I also liked the relationship she built with her father and the dynamic between her and the rest of her family. Her relationship with her mother and grandmother felt very real. At first you wonder if any of them actually like each other and they all seem a bit bipolar in how they treat one another, but when I think of my family and how we can one minute all be screaming at each other and the next minute happily sitting down for dinner, it rings true of that special bond that you can have with your family that I’ve never experienced in any other friendship.

The reason I liked Josie’s relationship with her Dad though is that it was so anti-dramatic. Children finding their birth parents always has a super dramatic and emotional narrative, but I loved that Josie was so secure in herself and her family relationships that meeting her father was just an event that happened to her. She never felt like she was lacking anything and when she finally did meet her father, it was just this interesting opportunity to get to know him. I never felt emotionally manipulated by the author in any of the relationships.

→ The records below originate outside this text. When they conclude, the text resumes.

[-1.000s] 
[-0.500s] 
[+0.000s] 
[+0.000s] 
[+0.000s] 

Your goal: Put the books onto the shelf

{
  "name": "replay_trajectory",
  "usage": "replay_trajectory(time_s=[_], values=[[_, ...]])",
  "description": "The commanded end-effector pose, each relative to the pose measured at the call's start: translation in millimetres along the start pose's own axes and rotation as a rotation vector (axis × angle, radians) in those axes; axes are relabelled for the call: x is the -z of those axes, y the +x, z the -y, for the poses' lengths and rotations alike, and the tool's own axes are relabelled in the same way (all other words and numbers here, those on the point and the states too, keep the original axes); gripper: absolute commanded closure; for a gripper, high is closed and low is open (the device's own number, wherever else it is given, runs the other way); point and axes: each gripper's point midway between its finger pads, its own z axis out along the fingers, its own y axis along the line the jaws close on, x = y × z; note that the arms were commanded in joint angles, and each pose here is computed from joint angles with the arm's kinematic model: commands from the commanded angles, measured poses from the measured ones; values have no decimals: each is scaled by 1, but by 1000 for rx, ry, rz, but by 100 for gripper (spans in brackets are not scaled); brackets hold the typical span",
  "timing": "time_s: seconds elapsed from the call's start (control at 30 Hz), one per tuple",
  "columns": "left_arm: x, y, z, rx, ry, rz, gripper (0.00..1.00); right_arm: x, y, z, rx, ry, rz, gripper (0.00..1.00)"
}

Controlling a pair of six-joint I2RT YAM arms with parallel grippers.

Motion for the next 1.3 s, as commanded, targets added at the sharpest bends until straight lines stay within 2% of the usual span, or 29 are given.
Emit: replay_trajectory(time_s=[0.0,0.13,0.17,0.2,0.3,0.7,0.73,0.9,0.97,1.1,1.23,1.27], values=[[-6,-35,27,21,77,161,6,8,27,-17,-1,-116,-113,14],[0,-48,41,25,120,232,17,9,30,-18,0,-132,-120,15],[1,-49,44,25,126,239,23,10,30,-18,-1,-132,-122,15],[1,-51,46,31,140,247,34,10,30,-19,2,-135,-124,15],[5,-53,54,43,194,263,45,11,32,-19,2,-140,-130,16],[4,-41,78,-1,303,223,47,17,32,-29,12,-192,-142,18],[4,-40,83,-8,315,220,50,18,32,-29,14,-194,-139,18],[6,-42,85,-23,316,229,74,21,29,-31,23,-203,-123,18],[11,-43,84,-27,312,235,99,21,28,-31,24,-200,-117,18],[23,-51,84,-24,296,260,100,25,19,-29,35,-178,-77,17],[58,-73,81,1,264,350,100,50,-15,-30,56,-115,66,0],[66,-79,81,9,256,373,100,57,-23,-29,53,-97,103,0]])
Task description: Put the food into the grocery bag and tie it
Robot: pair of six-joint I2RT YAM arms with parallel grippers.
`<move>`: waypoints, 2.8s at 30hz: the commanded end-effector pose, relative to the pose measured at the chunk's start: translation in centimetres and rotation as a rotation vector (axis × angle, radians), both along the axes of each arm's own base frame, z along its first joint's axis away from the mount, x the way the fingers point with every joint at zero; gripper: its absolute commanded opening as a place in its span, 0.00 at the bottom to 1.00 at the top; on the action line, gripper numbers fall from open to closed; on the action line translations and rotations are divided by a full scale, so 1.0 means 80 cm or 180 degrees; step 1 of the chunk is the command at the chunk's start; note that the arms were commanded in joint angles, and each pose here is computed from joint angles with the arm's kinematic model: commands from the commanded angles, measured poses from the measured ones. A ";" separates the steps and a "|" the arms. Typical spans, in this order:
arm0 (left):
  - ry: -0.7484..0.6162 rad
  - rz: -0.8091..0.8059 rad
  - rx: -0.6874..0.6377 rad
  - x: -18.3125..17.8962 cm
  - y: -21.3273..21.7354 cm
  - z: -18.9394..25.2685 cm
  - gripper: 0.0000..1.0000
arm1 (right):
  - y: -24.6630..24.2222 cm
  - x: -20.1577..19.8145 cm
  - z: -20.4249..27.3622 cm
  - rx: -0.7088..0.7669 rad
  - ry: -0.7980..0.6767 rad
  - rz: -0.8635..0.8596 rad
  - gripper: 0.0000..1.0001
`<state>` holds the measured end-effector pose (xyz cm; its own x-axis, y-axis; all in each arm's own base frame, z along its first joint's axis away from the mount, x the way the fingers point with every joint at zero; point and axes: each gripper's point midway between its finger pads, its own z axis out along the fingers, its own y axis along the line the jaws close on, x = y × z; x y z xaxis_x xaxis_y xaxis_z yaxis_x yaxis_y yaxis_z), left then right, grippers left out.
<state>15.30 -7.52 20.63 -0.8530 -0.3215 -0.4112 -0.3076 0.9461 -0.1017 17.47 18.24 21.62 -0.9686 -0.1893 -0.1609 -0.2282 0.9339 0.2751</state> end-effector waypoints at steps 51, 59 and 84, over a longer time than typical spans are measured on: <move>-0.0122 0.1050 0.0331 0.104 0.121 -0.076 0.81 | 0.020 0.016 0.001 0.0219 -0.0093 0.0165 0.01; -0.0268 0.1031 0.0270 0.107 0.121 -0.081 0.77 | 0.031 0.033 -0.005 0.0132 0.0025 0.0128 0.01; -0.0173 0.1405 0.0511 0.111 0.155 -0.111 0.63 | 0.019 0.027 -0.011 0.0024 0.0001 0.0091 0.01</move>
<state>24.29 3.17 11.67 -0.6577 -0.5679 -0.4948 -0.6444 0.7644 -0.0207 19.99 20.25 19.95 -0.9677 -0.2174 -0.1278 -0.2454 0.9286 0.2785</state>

Now, to the part I didn’t like: Jacob Coote. Am I supposed to like this character? He reminded me a little of Rhett Bulter in Gone With the Wind in that he never conformed to what Josie wanted him to be and was the only one her called her out on her bullshit. I feel like we’re supposed to like him for refusing to change himself, but I never liked Rhett and I didn’t like Jacob either. He was just straight up not reasonable and in my opinion, not really respectful either. He gave Josie shit about stuff that I didn’t think was any of his business, like her relationship with John Barton and her opinions of when to have sex. And when he complained about meeting her mom and then kicked up a stink when she didn’t want him to meet her grandmother? Get over yourself Jacob and respect Josie!

Anyways, I was still pretty pleased with how this book went and it’s given me a huge hankering to re-read Jellicoe Road. The Piper’s Son is now the only Marchetta book I haven’t read, so I’ll need to get around to that one too!

My recommendation would be to skip this book and go straight to Jellicoe Road!